» What is needed:
There is material below. Print exactly the lines starting at the line with "- Columns, in" and ending at the line with "- Step 1 is one step after the call's start", ends included, and no others.
Raw data section start
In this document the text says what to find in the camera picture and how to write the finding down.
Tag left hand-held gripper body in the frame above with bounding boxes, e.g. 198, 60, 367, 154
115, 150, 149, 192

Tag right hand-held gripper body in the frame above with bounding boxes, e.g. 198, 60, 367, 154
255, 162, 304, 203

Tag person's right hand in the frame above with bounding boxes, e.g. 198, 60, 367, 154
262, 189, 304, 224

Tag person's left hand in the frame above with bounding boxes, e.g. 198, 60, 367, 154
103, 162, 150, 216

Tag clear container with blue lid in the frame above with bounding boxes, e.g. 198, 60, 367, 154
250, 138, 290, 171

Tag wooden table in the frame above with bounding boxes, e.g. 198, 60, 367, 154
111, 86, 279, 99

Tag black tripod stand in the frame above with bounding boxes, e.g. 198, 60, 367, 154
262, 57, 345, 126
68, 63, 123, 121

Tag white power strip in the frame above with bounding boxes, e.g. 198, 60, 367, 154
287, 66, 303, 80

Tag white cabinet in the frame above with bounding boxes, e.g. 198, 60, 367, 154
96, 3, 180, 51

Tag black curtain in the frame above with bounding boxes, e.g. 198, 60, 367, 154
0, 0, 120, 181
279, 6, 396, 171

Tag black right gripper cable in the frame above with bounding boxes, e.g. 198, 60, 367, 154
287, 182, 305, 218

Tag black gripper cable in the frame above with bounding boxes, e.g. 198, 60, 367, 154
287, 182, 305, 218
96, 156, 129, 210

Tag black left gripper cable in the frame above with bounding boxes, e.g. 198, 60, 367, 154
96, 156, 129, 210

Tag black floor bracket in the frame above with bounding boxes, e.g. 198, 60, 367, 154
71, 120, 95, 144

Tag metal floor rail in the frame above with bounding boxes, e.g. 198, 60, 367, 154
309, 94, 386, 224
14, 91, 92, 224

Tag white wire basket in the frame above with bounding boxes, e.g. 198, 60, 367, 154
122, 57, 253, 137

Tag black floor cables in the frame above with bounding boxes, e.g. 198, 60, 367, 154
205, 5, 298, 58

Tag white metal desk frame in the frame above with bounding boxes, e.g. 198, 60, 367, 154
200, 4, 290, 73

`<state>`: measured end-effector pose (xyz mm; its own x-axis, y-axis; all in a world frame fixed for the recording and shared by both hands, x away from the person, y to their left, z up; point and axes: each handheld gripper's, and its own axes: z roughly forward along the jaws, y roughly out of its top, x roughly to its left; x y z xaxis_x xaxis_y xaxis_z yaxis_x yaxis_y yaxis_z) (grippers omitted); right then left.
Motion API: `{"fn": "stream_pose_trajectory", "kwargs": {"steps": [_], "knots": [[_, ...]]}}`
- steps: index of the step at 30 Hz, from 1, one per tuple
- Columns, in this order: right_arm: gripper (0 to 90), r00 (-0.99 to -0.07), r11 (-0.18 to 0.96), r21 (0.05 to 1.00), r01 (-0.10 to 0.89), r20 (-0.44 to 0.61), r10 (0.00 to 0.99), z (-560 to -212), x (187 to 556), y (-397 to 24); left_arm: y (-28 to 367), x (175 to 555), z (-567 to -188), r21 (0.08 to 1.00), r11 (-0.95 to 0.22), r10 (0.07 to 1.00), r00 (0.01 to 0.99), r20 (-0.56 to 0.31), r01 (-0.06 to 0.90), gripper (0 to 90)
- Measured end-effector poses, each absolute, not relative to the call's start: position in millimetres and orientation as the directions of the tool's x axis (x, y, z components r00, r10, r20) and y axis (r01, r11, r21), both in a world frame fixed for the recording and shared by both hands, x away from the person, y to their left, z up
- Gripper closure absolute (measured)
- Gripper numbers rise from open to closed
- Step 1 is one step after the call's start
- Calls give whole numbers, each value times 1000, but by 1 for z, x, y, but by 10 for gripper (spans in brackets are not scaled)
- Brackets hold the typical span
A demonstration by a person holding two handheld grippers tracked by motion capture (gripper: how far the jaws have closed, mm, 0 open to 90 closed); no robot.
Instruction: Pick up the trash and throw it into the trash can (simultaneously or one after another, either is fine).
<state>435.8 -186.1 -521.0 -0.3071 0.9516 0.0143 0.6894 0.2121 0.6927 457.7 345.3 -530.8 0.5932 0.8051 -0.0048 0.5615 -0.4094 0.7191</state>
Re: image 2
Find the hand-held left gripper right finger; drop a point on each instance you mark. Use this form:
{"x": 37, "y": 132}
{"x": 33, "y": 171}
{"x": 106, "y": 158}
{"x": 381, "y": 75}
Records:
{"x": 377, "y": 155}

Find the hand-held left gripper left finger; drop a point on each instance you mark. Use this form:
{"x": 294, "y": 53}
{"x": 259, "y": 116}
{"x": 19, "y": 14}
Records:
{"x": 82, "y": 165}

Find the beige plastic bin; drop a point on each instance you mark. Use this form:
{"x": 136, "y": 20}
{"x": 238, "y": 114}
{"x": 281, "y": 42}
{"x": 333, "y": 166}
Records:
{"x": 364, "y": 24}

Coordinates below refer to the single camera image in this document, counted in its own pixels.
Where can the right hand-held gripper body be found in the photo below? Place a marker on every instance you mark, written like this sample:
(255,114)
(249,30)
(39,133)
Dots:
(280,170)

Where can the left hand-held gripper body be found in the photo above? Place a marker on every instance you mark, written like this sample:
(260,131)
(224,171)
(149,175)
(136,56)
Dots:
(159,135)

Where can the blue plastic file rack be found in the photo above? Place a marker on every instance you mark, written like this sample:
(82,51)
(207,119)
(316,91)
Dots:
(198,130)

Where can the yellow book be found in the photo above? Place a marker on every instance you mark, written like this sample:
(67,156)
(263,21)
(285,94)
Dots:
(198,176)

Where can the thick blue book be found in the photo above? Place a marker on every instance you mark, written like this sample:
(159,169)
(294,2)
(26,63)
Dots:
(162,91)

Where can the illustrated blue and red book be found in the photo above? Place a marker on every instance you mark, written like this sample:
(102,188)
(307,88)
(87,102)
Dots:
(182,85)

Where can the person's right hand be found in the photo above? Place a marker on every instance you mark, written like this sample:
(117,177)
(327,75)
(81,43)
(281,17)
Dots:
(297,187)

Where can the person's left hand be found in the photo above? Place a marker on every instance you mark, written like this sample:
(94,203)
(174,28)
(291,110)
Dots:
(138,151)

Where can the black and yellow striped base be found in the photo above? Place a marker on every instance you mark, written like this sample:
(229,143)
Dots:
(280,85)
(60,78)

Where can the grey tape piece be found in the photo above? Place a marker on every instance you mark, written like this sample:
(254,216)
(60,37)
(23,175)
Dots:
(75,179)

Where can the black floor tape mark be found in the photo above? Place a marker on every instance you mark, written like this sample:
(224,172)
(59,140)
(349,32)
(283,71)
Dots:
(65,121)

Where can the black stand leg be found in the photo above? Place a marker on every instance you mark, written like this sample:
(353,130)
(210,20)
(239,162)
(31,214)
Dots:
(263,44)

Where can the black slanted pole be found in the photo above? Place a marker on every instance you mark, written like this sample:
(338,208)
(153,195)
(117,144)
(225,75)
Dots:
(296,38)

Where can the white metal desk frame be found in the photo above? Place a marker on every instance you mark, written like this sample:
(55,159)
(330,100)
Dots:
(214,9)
Raw data section end
Raw data section start
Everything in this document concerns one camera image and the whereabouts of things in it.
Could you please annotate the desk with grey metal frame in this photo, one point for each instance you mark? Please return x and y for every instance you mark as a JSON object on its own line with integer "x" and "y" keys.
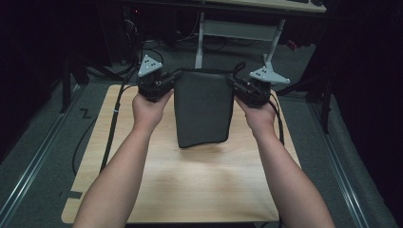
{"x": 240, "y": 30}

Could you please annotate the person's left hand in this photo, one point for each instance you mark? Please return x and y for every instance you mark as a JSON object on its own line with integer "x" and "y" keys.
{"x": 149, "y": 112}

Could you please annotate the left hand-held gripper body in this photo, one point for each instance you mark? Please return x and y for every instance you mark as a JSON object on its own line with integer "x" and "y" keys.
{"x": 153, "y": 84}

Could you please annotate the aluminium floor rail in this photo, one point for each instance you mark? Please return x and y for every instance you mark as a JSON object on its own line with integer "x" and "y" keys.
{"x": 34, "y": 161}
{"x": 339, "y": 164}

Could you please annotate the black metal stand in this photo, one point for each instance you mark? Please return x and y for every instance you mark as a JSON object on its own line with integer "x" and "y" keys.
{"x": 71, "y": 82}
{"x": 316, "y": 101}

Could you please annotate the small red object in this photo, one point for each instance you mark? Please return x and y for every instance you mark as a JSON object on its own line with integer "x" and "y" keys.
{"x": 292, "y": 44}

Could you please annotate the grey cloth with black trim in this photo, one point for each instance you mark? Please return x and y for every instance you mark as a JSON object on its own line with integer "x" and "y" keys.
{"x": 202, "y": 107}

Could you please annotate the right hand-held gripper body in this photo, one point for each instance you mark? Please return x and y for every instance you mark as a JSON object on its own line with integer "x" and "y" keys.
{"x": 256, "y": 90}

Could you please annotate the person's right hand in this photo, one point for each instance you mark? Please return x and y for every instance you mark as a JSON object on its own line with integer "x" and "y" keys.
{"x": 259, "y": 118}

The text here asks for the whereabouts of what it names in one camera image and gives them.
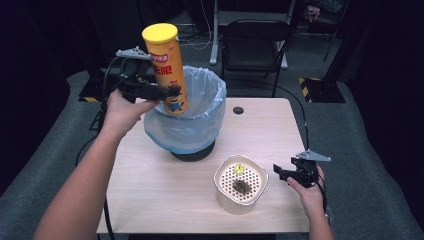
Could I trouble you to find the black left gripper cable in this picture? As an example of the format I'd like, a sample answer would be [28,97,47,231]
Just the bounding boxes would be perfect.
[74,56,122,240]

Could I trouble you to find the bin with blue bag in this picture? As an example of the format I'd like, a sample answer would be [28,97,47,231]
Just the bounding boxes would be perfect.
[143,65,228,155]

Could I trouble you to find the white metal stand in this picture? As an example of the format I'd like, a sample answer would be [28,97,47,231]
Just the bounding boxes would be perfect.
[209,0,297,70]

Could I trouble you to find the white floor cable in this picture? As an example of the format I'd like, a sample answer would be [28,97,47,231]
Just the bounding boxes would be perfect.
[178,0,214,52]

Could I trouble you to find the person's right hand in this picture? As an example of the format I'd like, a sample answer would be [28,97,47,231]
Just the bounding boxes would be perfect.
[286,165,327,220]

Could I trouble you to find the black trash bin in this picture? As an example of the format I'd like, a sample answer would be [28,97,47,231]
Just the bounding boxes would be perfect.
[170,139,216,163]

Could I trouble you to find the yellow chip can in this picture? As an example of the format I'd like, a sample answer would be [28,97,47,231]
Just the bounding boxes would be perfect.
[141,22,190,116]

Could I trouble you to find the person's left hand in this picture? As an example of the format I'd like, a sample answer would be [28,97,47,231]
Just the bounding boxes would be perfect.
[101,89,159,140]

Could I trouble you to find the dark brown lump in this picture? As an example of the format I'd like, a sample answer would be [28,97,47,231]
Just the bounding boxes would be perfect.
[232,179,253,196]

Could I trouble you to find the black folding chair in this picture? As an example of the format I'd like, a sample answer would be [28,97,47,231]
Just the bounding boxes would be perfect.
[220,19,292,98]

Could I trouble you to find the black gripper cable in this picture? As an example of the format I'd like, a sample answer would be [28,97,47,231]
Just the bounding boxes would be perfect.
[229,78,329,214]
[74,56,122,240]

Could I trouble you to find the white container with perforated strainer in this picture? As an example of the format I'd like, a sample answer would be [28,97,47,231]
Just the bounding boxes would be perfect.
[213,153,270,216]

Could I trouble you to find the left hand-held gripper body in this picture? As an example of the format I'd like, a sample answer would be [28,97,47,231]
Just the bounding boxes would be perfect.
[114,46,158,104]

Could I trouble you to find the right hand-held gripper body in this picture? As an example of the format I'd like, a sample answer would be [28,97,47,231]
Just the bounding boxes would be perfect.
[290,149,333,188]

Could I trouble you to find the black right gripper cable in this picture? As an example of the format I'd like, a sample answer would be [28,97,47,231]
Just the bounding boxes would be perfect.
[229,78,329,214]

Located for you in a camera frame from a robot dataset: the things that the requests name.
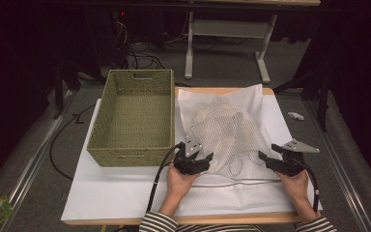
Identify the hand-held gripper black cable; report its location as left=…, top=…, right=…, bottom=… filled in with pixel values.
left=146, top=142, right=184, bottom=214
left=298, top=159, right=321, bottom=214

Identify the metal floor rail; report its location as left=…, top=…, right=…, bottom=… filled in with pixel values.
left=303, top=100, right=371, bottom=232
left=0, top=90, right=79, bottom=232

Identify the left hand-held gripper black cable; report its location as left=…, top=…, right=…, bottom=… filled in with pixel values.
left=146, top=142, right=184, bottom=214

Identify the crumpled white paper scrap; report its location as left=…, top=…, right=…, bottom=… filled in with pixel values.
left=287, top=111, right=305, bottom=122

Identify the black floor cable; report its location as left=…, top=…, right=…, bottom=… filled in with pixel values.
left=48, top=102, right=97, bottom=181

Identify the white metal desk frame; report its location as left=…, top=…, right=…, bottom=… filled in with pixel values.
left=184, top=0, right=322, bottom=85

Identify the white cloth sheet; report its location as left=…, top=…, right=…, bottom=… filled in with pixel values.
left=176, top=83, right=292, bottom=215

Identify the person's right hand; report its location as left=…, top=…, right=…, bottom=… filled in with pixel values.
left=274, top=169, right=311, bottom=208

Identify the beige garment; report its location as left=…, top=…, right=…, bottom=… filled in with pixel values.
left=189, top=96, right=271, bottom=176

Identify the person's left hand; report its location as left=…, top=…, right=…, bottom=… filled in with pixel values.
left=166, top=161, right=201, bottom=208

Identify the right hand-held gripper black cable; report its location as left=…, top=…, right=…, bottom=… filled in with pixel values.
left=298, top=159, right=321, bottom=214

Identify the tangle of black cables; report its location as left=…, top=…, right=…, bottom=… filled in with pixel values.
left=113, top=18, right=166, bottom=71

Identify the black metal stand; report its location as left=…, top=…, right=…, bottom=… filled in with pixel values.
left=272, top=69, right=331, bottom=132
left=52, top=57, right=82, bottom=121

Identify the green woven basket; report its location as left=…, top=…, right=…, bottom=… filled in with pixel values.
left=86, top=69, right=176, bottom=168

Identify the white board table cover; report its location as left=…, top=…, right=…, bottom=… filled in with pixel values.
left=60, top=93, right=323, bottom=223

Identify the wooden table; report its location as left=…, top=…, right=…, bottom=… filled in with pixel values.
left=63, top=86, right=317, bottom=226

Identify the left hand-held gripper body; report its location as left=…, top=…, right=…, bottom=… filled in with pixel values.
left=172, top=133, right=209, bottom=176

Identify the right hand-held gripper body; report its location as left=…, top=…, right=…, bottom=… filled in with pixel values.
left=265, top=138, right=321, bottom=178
Raw data section end
» Result:
- Columns, in this order: right_arm: gripper (0 to 90), r00 (-0.99 to -0.07), r11 (-0.18 to 0.96), r21 (0.05 to 1.00), r01 (-0.10 to 0.89), r20 (-0.44 to 0.61), r10 (0.00 to 0.99), z (-560 to -212), x (187 to 556), y (-397 to 24); left_arm: y (-28 to 367), x (175 to 555), z (-567 to -188), r21 (0.08 to 1.00), r11 (-0.95 to 0.22), r10 (0.07 to 1.00), r00 (0.01 to 0.99), r20 (-0.56 to 0.31), r01 (-0.06 to 0.90), gripper (0 to 90)
- Measured end-effector poses, each absolute, not relative to the call's start: position in millimetres and orientation as the directions of the tool's x axis (x, y, z components r00, r10, r20) and y axis (r01, r11, r21), both in a world frame fixed for the recording and shared by both hands, x away from the person, y to their left, z up
- Gripper closure absolute (measured)
- Gripper numbers rise from open to closed
- Step 1 is one step after the call's start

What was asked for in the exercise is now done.